EXTRACTED ENTRIES.
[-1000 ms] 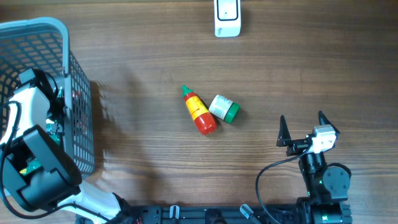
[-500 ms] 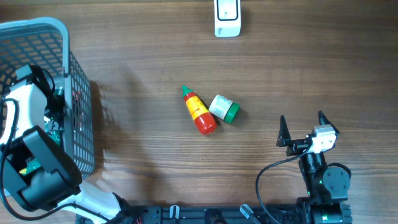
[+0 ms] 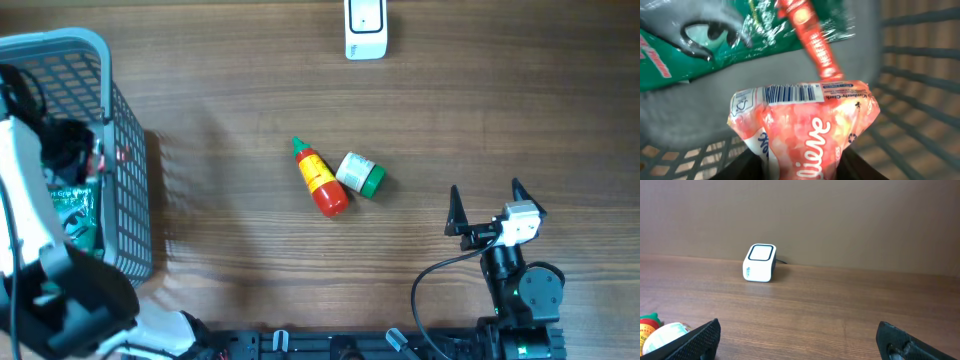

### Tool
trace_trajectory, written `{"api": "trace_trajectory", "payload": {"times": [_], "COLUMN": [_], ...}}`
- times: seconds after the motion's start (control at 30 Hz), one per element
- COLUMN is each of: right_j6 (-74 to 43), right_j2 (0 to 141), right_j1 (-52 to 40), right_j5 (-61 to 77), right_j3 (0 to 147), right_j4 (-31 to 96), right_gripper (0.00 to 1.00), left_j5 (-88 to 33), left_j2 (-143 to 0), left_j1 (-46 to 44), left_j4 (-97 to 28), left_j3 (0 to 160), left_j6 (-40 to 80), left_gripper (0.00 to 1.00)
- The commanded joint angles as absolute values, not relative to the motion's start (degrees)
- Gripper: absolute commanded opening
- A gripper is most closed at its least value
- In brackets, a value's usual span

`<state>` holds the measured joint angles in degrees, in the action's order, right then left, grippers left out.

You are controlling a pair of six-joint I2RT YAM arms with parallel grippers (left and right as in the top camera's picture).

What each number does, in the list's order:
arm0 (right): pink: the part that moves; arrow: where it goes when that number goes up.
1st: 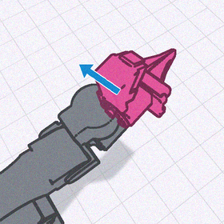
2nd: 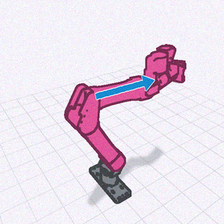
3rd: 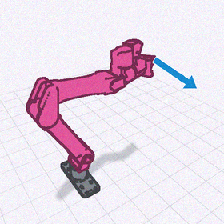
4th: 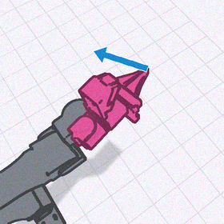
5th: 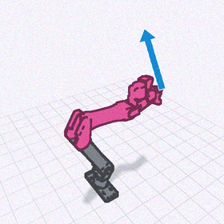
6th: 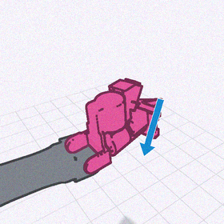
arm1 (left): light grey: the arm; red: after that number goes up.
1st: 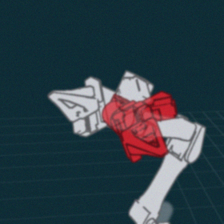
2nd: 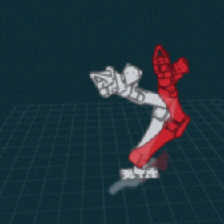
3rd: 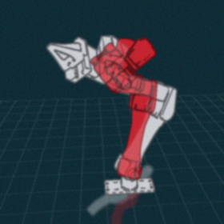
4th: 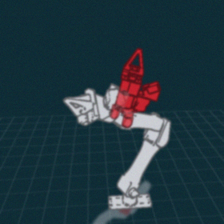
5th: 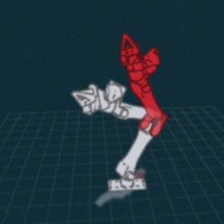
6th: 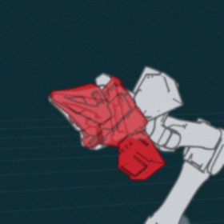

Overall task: Scan the item barcode
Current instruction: 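Lift the red snack box toward the white scanner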

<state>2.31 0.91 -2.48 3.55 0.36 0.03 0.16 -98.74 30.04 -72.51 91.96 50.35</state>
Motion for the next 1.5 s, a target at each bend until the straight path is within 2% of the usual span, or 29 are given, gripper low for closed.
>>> {"api": "trace_trajectory", "payload": {"times": [0.0,0.2,0.4,0.73,0.9,0.97,1.03,1.13,1.3,1.47], "right_j6": [3.0,3.0,3.0,3.0,3.0,3.0,3.0,3.0,3.0,3.0], "right_j2": [0.8,0.8,0.8,0.8,0.8,0.8,0.8,0.8,0.8,0.8], "right_j1": [-2.8,-2.8,-2.8,-2.8,-2.8,-2.8,-2.8,-2.8,-2.8,-2.8], "right_j5": [3.4,3.4,3.4,3.4,3.4,3.4,3.4,3.4,3.4,3.4], "right_j3": [0.3,0.3,0.3,0.3,0.3,0.3,0.3,0.3,0.3,0.3], "right_j4": [-0.1,-0.1,-0.1,-0.1,-0.1,-0.1,-0.1,-0.1,-0.1,-0.1], "right_gripper": [1.00,1.00,1.00,1.00,1.00,1.00,1.00,1.00,1.00,1.00], "left_j5": [1.0,0.4,-7.7,-8.8,-18.5,-19.7,-19.7,-18.5,-9.1,-4.0], "left_j2": [-90.1,-79.8,-71.8,-65.8,-65.1,-65.2,-65.4,-66.6,-74.0,-84.6], "left_j1": [29.8,29.8,29.3,27.5,25.7,21.9,12.3,3.6,-15.6,-25.5], "left_j4": [-73.5,-73.0,-71.3,-69.0,-68.8,-68.8,-68.7,-67.6,-63.7,-58.3], "left_j3": [95.7,95.7,95.7,95.7,95.7,95.7,95.7,95.7,95.7,95.7], "left_j6": [49.7,49.7,48.2,46.7,43.3,43.2,43.2,43.3,44.0,45.2], "left_gripper": [0.43,0.43,0.42,0.42,0.40,0.40,0.40,0.41,0.41,0.43]}}
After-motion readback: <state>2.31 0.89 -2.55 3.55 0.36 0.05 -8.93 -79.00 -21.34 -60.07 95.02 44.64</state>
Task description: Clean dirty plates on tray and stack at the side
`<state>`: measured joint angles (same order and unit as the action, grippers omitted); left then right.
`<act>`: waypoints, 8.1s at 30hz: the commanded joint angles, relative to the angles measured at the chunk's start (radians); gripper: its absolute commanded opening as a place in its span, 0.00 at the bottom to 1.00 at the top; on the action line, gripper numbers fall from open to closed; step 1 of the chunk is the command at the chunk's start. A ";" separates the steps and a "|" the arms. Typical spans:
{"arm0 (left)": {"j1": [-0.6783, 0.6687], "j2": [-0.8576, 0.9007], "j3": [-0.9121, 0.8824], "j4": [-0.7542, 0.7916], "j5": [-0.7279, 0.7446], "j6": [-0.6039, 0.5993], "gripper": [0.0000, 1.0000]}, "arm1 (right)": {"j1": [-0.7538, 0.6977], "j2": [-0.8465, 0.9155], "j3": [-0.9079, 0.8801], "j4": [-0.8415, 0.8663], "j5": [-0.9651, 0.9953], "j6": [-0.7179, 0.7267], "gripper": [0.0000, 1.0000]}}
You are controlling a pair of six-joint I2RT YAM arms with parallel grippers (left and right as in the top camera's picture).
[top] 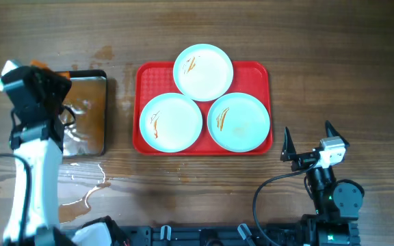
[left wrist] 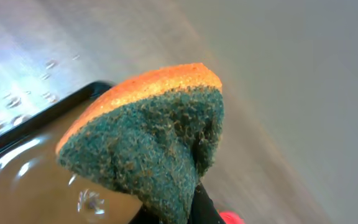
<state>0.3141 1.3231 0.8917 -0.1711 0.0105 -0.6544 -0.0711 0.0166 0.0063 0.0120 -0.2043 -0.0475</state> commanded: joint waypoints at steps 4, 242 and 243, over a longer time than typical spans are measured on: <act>-0.002 0.147 -0.019 -0.001 -0.024 0.124 0.04 | -0.005 -0.005 -0.001 0.002 0.005 -0.005 1.00; 0.114 0.001 -0.043 -0.395 0.008 -0.022 0.04 | 1.061 1.908 1.813 -0.746 1.201 -0.404 0.04; 0.114 0.001 -0.043 -0.396 0.008 -0.022 0.04 | 1.060 1.908 1.813 -0.754 1.175 -0.370 0.04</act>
<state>0.4221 1.3209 0.8566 -0.5694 0.0101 -0.6930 0.9840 1.9579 1.8034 -0.7387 0.9520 -0.4294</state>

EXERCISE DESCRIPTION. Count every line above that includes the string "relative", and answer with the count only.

EXPECTED OUTPUT. 2